Extrait de la préface de Jean-Pierre Urbain:

Trilogie de la mésaventure,
ou Les tarasconnades de Tartarin, une tragicomédie

«Qui de nous n'a eu sa Terre promise, son jour d'extase et sa fin en exil?»
Henri Frédéric AMIEL

Roman, pièce de théâtre, recueil de contes, lettres ou poèmes, l'objet de cette préface n'est pas de présenter un ouvrage, même inédit, du célèbre écrivain provençal. D'autres l'ont déjà fait, fort bien, et sans nul doute le referaient si l'on venait à trouver demain quelque manuscrit inconnu de ce grand poète du Midi, devancier de Giono et de Pagnol au panthéon des hommes de lettres méridionaux, qui, ami de Mistral mais aussi de Flaubert, Tourgueniev ou Zola, encouragea le jeune Proust et fut traduit par Henry James. Cette préface n'a pas pour autant la prétention de réintroduire à l'oeuvre de Daudet, prénom Alphonse, ni à l'homme lui-même, né à Nîmes le 13 mai 1840, et à sa vie, qui, entre Provence, Paris et divers voyages (en Algérie, Corse ou Suisse; à Munich, Londres et Venise), fut celle d'un auteur complet, tour à tour dramaturge, mémorialiste, conteur, chroniqueur, feuilletoniste, journaliste, critiqué et bien sûr celle d'un romancier, dont le génie n'est réductible ni à l'expression poétique et joviale d'une région pittoresque, ni à la seule intelligence satirique d'une sociologie provinciale.
Diagnostiquée par Charcot en 1885, c'est dès 1878, année de la naissance de son second fils, Lucien, que Daudet ressent, consécutives à la syphilis, les premières atteintes d'une maladie incurable de la moelle épinière.

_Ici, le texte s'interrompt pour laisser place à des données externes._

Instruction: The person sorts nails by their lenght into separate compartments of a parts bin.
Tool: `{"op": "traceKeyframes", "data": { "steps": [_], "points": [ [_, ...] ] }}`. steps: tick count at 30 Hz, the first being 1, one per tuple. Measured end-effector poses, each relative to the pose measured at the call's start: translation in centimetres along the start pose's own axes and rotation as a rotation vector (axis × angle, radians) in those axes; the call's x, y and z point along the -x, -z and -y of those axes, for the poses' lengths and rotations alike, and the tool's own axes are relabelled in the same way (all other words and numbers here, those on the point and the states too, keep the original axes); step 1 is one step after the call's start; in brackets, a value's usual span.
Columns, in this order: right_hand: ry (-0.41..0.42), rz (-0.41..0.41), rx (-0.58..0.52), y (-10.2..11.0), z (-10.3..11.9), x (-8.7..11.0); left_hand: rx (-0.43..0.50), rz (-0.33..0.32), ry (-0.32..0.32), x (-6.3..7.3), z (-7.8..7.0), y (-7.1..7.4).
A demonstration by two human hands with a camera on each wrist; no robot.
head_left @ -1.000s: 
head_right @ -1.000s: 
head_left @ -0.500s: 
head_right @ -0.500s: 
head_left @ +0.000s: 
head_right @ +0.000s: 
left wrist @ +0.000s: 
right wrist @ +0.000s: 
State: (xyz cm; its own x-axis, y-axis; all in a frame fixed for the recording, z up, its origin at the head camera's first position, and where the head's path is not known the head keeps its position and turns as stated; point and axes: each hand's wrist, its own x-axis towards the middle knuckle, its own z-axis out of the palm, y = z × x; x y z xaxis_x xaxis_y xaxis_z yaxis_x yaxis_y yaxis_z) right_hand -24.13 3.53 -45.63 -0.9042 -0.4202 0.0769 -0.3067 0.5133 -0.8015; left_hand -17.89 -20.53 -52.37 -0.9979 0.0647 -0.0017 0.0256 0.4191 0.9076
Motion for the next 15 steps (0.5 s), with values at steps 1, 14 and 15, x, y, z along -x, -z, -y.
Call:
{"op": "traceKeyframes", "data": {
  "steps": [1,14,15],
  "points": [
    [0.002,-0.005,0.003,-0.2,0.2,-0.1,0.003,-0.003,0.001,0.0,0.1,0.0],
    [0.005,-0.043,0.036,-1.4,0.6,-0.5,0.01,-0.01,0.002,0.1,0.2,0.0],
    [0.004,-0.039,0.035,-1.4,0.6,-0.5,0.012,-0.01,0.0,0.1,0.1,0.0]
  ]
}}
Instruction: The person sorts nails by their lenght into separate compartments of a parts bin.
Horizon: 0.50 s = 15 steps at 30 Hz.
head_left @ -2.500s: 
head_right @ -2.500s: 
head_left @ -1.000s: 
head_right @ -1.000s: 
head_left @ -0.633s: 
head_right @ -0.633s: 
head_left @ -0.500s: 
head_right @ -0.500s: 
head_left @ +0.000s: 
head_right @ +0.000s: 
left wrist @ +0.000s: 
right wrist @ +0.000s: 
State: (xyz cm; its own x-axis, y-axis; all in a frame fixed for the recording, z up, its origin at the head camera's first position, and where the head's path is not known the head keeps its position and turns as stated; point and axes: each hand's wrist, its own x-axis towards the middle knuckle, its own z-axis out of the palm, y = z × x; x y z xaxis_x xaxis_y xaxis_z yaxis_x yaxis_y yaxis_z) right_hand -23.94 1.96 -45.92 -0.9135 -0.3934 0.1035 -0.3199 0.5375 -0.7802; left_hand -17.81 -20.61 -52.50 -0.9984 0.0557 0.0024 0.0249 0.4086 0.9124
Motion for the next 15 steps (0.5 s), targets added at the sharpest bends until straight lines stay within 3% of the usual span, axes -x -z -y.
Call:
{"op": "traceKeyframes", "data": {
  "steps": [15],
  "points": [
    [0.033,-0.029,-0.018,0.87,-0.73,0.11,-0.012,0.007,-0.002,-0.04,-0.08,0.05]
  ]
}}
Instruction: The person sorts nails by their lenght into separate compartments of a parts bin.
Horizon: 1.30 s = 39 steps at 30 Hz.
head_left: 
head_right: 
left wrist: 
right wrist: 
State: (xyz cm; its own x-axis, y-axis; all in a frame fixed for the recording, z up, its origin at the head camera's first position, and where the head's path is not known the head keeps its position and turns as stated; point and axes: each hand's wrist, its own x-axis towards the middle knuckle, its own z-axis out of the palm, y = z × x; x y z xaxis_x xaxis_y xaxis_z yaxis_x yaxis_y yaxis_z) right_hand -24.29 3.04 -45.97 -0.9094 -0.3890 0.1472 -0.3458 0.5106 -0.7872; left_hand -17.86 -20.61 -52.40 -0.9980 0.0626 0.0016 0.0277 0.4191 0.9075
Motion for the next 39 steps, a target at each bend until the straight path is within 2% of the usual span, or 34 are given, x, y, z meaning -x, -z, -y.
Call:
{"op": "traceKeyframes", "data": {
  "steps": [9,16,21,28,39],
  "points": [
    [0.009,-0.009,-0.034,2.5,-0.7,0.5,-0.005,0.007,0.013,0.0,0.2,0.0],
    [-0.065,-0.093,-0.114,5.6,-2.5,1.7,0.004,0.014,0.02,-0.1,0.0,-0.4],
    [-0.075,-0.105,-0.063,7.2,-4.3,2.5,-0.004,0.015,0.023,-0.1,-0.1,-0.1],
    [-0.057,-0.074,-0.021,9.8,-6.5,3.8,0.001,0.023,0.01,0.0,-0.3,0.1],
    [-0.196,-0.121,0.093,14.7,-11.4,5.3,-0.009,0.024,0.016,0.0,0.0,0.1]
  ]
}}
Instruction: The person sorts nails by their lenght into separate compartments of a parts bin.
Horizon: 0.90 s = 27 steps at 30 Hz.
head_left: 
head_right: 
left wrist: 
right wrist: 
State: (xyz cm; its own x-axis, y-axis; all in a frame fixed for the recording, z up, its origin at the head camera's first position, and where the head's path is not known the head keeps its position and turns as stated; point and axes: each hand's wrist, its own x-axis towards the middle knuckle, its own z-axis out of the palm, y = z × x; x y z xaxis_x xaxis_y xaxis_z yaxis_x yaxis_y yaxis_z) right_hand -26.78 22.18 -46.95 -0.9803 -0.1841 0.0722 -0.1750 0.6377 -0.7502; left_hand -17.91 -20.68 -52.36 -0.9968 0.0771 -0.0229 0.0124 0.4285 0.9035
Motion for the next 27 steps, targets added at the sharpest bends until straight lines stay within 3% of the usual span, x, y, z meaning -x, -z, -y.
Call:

Faisant du reste de sa vie un long supplice, elle l'emportera vingt ans plus tard. Dans son «livre de la Douleur», auquel il travaille depuis 1884 - des carnets qui seront publiés après sa mort, où il tient le journal de bord de son mal -, Daudet relatera les progrès et les effets de cette affection dégénérative. C'est en sa propriété de Champrosay, près de la forêt de Sénart, qu'il en mourra subitement, le 16 décembre 1897, au cours d'une réunion de famille. Ainsi, contrairement à ce que laissent entendre les dictionnaires, Daudet n'est pas mort à Paris mais dans l'Essonne, légèrement à l'écart de la capitale, tout comme Tartarin meurt non à Tarascon mais aussi non loin de là, à Beaucaire, sur l'autre rive du Rhône, son Styx en quelque sorte...
Mais revenons à Paris. En dépit d'un tropisme méditerranéen avéré, voire affiché, plus une existence vagabonde à l'appui - Lyon, Aies, Paris seront les étapes du trajet migratoire de sa jeunesse, auquel s'ajouteront de nombreux retours et séjours dans le Sud, en famille, chez Mistral ou ailleurs; son voyage de noces dans le Midi, en 1867; ses cures de santé répétées, en particulier à Lamalou-les-Bains, dans l'Hérault, jusqu'en 1890, et ses périples à l'étranger - en Afrique du Nord et en Europe -, il reste que Daudet aura malgré tout passé la plus grande partie de sa vie dans la capitale, si bien que cinq jours après son décès à la campagne, il y sera enterré. Loin de sa terre provençale, son dernier voyage le conduira dans la plus vaste et la plus historique des nécropoles parisiennes, qui fut notamment le théâtre de violents combats lors de la Commune, ce que Daudet évoque d'ailleurs dans un de ses Contes du lundi.
Après une messe à l'église Sainte-Clotilde (consacrée basilique en 1857), durant laquelle on joua les motifs de l'Arlésienne à l'orgue, le défunt fut transporté au cimetière du Père-Lachaise. Accueilli dans la chapelle funéraire d'une famille amie, sise chemin Molière et La Fontaine; 26e division, 2e ligne, il y repose toujours. C'est Zola, prononçant l'oraison, qui ponctuera des obsèques qui, ce 21 décembre 1897, eurent donc lieu quarante ans après la première venue de Daudet à Paris où, âgé de seulement dix-sept ans, il arriva par un jour de Toussaint. Ce 1er novembre 1857, Alphonse fut alors accueilli par son frère Ernest, à l'Hôtel du Sénat, 7, rue de Tournon, 6e arrondissement, dans un immeuble qui existe toujours et où, un an plus tard, âgé de vingt ans, s'installa Léon Gambetta, qui y résida de 1858 à 1861.